Excerpts from a dataset
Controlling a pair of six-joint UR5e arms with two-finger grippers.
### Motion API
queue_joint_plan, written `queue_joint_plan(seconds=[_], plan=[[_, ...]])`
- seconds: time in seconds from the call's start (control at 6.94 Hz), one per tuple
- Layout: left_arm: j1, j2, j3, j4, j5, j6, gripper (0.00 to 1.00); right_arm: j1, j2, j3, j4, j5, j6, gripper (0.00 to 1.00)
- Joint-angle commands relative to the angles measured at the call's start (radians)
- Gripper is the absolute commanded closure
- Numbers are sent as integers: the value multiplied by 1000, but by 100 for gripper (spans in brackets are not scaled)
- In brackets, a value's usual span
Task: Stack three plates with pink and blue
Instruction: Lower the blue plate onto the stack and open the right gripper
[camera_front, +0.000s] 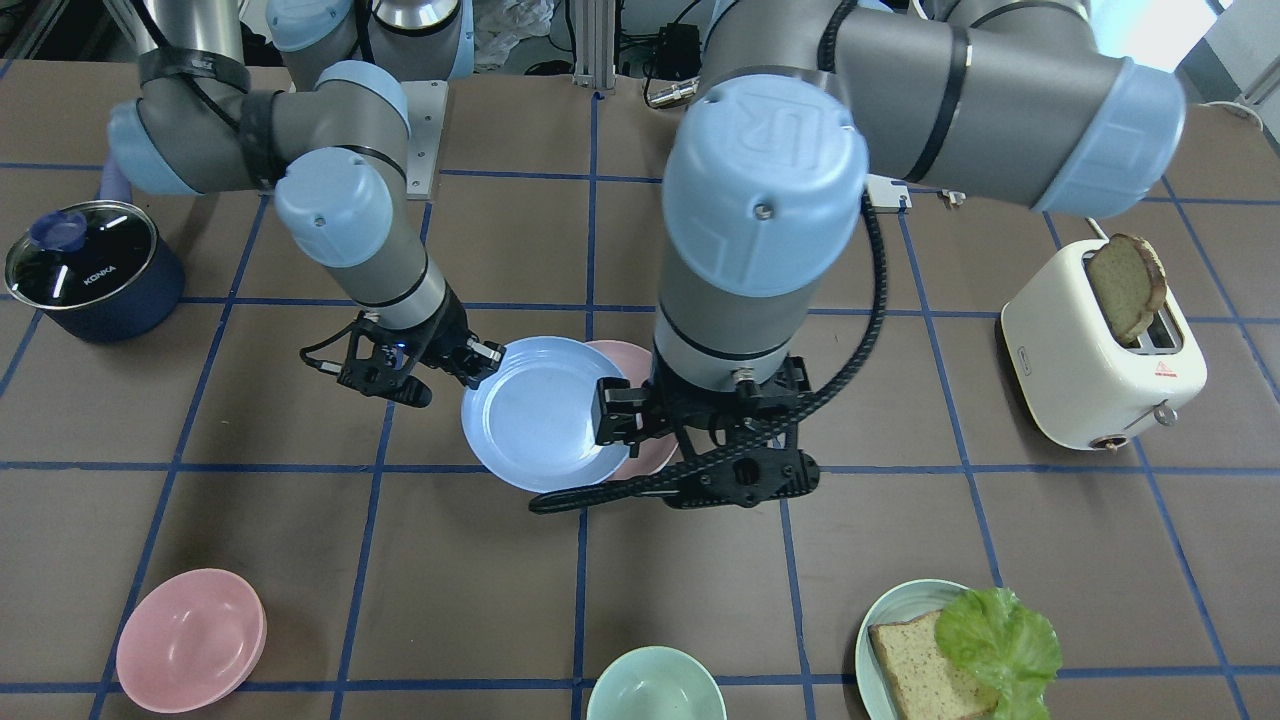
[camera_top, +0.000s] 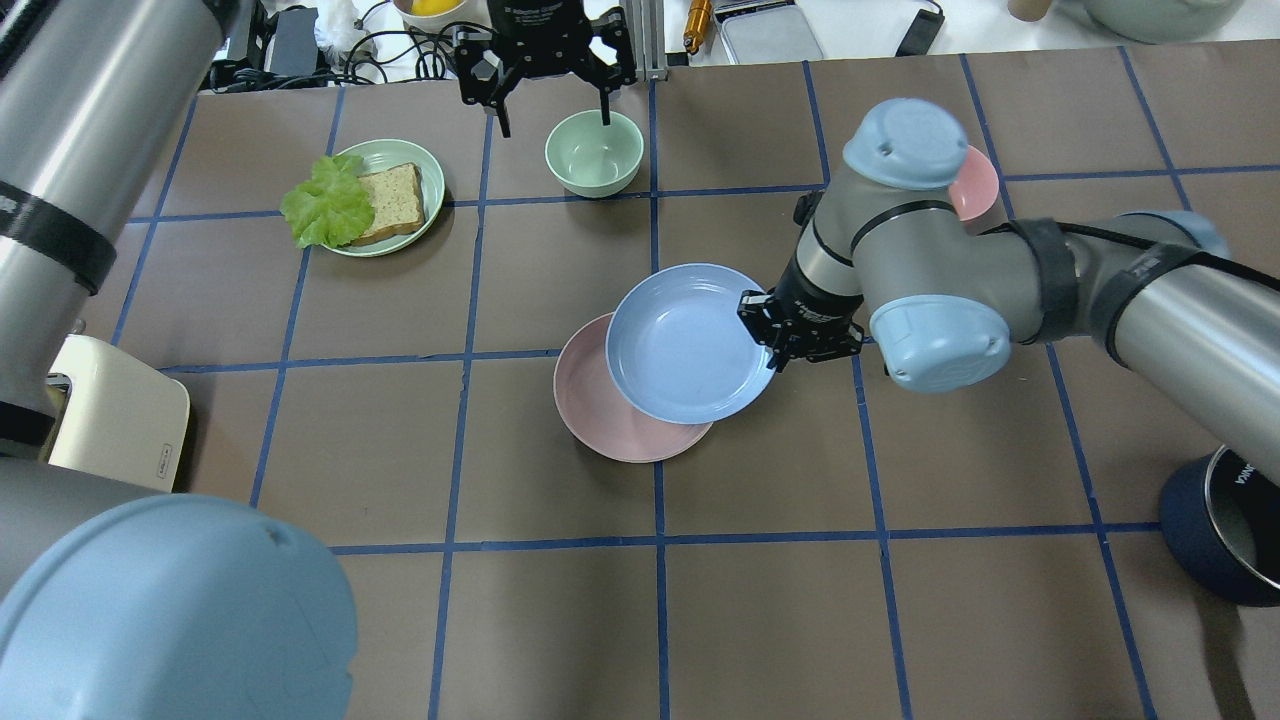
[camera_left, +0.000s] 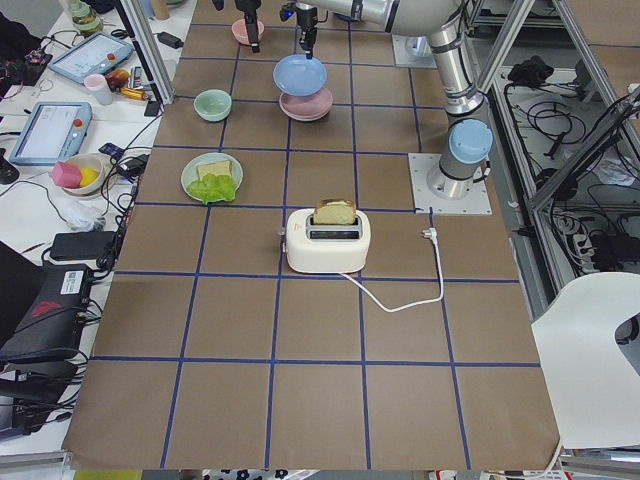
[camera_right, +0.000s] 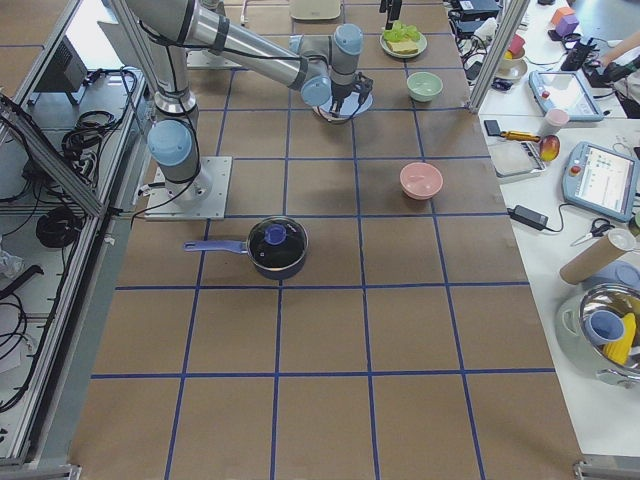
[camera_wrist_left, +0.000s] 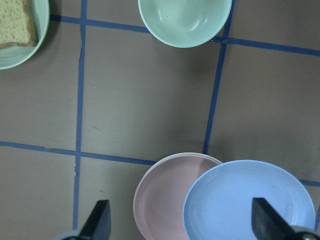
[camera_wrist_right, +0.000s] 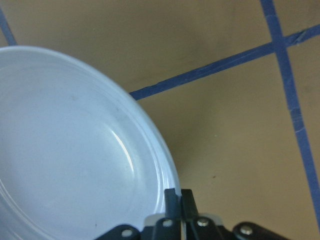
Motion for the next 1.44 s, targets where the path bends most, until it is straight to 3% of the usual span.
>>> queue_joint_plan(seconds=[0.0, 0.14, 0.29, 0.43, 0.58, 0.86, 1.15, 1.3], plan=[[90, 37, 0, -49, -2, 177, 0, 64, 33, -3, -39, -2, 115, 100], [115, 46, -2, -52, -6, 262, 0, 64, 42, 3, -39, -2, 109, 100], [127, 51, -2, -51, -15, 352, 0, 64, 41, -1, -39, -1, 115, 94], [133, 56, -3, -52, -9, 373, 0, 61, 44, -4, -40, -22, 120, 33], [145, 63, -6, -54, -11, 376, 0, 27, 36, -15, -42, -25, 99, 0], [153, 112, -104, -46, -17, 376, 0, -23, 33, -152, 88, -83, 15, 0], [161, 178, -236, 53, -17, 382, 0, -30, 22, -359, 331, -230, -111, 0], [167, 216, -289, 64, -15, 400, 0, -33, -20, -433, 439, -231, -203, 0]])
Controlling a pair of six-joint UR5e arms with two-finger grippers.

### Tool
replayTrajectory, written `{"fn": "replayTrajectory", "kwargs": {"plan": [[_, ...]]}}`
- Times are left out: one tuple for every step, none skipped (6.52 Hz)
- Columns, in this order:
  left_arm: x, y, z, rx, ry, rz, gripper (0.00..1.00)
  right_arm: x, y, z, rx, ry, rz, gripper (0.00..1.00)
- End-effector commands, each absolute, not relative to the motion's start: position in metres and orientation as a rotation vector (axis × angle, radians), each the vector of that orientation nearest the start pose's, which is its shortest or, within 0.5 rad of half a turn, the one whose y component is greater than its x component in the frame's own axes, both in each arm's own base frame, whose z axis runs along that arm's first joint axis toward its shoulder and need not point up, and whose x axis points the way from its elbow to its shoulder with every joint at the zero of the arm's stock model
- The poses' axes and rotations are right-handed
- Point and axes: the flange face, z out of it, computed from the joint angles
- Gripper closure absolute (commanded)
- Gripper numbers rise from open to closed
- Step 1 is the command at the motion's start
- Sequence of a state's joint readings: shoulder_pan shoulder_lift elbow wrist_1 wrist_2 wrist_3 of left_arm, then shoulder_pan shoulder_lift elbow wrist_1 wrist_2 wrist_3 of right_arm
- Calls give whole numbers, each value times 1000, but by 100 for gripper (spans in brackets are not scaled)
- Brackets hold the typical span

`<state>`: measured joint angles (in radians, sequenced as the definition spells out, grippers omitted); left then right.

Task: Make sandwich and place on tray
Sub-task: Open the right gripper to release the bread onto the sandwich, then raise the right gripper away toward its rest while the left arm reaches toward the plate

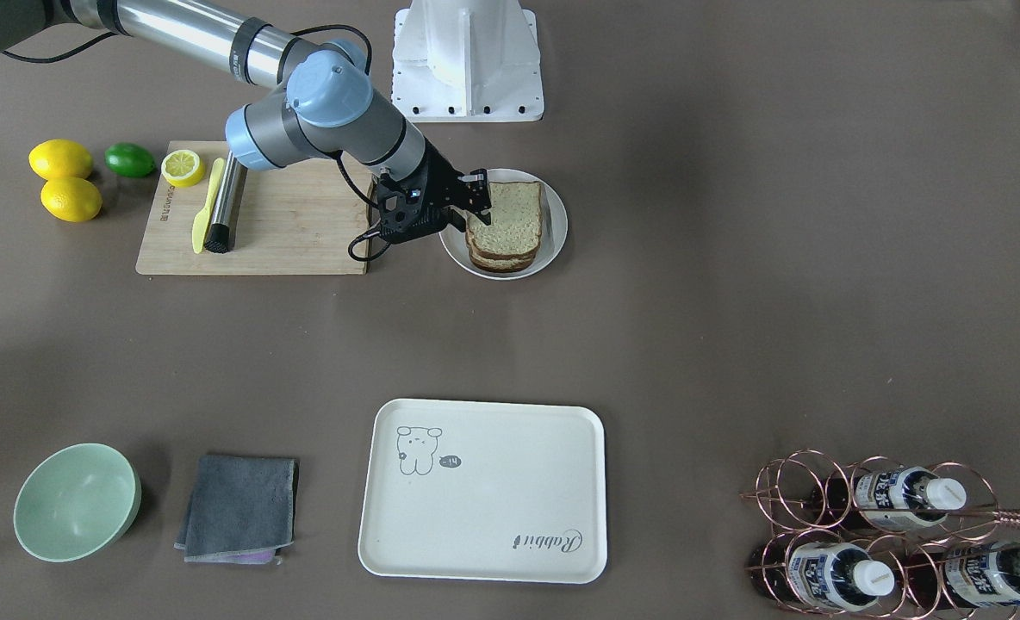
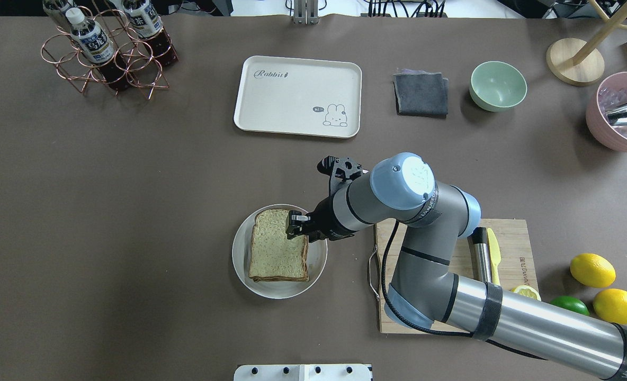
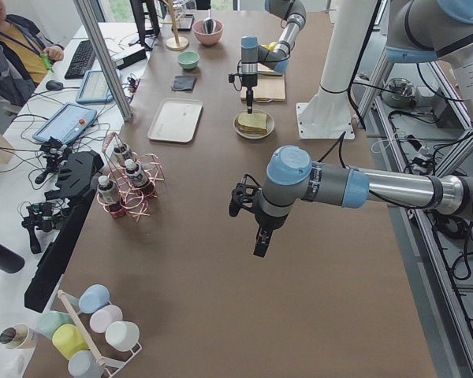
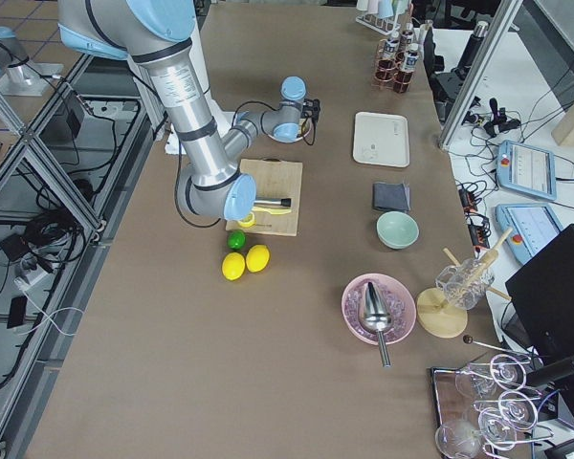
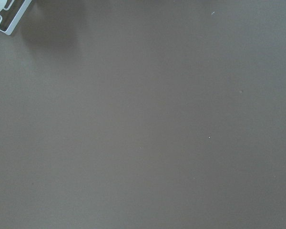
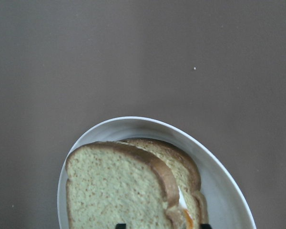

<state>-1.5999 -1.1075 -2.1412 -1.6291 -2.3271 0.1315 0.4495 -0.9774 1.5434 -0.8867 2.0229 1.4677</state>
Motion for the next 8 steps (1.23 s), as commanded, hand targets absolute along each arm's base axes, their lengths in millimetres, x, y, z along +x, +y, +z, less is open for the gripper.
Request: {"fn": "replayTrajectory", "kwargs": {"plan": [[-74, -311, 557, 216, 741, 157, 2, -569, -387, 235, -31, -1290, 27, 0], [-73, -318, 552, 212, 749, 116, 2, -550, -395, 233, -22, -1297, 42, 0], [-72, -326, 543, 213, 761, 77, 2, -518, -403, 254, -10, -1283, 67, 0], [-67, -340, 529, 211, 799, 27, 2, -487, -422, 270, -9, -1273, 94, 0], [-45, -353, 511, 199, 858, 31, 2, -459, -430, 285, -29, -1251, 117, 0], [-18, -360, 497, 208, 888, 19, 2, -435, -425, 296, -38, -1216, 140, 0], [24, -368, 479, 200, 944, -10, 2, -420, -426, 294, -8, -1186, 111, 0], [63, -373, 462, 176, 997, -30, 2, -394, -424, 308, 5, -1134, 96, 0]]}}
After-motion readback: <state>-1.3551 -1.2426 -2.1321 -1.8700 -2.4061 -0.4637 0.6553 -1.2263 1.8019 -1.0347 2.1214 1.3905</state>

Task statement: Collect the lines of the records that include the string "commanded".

Solution to the exercise:
- Gripper is the absolute commanded closure
- Gripper closure absolute (commanded)
Motion for the next 8 steps (1.23 s), as commanded, hand targets absolute along each arm's base axes, their lengths in millimetres, x, y, z along +x, +y, +z, less is open for the gripper.

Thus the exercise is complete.